■ **Problem to work on**
Your task is to repeat the listing exactly.

Provided material: Begin

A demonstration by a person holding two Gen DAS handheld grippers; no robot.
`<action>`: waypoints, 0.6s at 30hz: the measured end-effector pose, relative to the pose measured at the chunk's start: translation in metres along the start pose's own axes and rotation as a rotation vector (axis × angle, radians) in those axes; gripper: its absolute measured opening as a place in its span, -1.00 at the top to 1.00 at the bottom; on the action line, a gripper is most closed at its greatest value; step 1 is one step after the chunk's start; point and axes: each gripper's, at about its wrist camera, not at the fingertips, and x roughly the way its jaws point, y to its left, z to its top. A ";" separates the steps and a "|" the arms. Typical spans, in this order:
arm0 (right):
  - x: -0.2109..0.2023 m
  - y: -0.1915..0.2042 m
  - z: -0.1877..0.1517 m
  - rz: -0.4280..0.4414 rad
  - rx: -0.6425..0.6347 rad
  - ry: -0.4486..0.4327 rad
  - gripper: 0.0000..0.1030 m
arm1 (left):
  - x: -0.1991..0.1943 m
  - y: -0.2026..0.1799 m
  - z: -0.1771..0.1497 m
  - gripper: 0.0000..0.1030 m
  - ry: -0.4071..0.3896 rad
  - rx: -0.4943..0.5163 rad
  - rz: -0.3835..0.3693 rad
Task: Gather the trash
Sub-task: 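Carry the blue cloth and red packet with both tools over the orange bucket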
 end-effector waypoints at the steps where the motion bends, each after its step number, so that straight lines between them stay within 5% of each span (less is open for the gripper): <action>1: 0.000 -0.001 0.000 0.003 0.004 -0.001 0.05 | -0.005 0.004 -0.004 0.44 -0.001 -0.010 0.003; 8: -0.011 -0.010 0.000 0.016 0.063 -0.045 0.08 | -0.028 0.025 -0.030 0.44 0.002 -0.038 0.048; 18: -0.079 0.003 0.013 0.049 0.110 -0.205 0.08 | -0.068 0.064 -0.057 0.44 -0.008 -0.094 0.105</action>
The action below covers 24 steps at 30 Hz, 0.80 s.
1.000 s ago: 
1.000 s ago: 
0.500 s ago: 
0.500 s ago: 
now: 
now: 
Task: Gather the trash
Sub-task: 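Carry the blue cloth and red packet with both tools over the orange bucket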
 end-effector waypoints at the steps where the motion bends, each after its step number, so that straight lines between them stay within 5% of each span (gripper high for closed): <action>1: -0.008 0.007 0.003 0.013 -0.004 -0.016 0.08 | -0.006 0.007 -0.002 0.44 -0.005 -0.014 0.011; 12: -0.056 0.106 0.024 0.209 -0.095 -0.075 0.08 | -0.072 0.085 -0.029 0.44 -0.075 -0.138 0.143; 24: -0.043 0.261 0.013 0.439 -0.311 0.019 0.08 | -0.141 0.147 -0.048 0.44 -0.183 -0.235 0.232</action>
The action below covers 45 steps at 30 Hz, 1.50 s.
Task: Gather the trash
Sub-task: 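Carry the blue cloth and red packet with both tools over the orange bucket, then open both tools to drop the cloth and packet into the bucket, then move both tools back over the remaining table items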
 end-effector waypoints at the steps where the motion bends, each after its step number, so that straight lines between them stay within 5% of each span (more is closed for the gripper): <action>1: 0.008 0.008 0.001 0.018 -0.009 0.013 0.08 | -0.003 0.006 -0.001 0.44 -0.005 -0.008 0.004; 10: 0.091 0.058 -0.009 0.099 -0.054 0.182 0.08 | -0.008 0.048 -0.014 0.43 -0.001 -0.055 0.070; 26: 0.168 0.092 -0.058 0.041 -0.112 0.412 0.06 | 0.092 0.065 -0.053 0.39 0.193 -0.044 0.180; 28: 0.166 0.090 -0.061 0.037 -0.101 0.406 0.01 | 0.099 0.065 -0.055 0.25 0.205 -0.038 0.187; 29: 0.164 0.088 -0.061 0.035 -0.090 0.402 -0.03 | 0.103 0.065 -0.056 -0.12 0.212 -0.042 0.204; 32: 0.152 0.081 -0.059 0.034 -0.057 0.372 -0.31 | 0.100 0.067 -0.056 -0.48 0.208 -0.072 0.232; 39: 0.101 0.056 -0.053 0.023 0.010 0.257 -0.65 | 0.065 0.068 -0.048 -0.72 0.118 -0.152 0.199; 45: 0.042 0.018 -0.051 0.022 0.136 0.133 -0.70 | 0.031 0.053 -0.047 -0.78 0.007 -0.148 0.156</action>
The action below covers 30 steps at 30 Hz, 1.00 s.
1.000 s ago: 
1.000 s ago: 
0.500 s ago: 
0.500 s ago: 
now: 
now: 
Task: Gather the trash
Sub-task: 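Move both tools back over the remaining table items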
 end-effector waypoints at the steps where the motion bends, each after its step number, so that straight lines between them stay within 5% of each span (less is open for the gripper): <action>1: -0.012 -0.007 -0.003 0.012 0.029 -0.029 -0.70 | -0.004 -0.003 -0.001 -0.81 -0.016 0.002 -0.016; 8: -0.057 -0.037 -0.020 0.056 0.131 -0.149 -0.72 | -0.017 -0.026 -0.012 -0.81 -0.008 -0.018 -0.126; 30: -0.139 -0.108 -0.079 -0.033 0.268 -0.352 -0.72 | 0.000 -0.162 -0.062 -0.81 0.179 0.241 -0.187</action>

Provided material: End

■ **Final answer**
A demonstration by a person holding two Gen DAS handheld grippers; no robot.
`<action>`: waypoints, 0.6s at 30hz: the measured end-effector pose, relative to the pose measured at the chunk's start: translation in metres along the start pose's own axes and rotation as a rotation vector (axis × angle, radians) in those axes; gripper: its absolute measured opening as a place in its span, -1.00 at the top to 1.00 at the bottom; on the action line, a gripper is most closed at its greatest value; step 1 is one step after the chunk's start; point and axes: each gripper's, at about its wrist camera, not at the fingertips, and x roughly the way its jaws point, y to its left, z to its top. A ";" separates the steps and a "|" the arms. Typical spans, in this order:
arm0 (right):
  - x: -0.2109..0.2023 m
  - y: -0.1915..0.2042 m
  - z: -0.1877..0.1517 m
  - rz: -0.4280..0.4414 rad
  - rx: -0.6425..0.6347 rad
  - ry: -0.4486..0.4327 rad
  - gripper: 0.0000..0.1030 m
arm1 (left):
  - x: -0.1991..0.1943 m
  - y: -0.2026..0.1799 m
  - z: -0.1771..0.1497 m
  - gripper: 0.0000..0.1030 m
  - ry: -0.4071..0.3896 rad
  - rx: -0.4943..0.5163 rad
  - rz: -0.3835..0.3693 rad
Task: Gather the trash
Sub-task: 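Carry the blue cloth and red packet with both tools over the orange bucket
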 end-effector waypoints at the steps where the motion bends, each after its step number, so that straight lines between them stay within 5% of each span (less is open for the gripper): <action>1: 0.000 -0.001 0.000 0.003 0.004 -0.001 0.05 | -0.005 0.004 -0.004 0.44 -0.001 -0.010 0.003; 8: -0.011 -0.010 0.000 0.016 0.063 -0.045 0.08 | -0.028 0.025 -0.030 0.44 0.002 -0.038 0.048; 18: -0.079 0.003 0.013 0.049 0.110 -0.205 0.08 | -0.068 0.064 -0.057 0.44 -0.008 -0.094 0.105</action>
The action below covers 24 steps at 30 Hz, 0.80 s.
1.000 s ago: 
1.000 s ago: 
0.500 s ago: 
0.500 s ago: 
now: 
now: 
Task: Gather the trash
Sub-task: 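Carry the blue cloth and red packet with both tools over the orange bucket
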 end-effector waypoints at the steps where the motion bends, each after its step number, so that straight lines between them stay within 5% of each span (gripper high for closed): <action>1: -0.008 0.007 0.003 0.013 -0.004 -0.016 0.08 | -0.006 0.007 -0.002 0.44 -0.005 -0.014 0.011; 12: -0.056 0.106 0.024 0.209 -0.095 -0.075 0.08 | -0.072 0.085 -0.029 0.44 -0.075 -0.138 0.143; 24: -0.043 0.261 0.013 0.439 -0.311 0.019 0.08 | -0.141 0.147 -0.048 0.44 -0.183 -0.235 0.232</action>
The action below covers 45 steps at 30 Hz, 1.50 s.
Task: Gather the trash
Sub-task: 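Carry the blue cloth and red packet with both tools over the orange bucket, then open both tools to drop the cloth and packet into the bucket, then move both tools back over the remaining table items
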 end-effector waypoints at the steps where the motion bends, each after its step number, so that straight lines between them stay within 5% of each span (more is closed for the gripper): <action>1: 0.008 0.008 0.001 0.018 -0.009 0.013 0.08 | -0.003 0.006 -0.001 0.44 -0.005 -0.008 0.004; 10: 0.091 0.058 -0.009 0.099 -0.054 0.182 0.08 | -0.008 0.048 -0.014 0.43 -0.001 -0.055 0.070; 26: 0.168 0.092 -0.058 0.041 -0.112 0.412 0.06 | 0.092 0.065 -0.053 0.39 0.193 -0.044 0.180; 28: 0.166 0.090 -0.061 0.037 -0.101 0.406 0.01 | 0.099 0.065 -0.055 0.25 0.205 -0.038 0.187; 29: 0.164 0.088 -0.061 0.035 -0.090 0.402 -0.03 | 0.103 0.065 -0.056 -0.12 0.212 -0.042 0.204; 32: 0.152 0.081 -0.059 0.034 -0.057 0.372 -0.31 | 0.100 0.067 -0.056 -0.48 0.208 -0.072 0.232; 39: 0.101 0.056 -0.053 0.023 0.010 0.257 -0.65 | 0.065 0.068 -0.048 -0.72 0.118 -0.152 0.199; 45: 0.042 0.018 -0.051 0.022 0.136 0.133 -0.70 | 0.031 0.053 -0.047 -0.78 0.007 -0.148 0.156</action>
The action below covers 30 steps at 30 Hz, 1.00 s.
1.000 s ago: 
1.000 s ago: 
0.500 s ago: 
0.500 s ago: 
now: 
now: 
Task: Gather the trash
Sub-task: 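Move both tools back over the remaining table items
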 end-effector waypoints at the steps where the motion bends, each after its step number, so that straight lines between them stay within 5% of each span (less is open for the gripper): <action>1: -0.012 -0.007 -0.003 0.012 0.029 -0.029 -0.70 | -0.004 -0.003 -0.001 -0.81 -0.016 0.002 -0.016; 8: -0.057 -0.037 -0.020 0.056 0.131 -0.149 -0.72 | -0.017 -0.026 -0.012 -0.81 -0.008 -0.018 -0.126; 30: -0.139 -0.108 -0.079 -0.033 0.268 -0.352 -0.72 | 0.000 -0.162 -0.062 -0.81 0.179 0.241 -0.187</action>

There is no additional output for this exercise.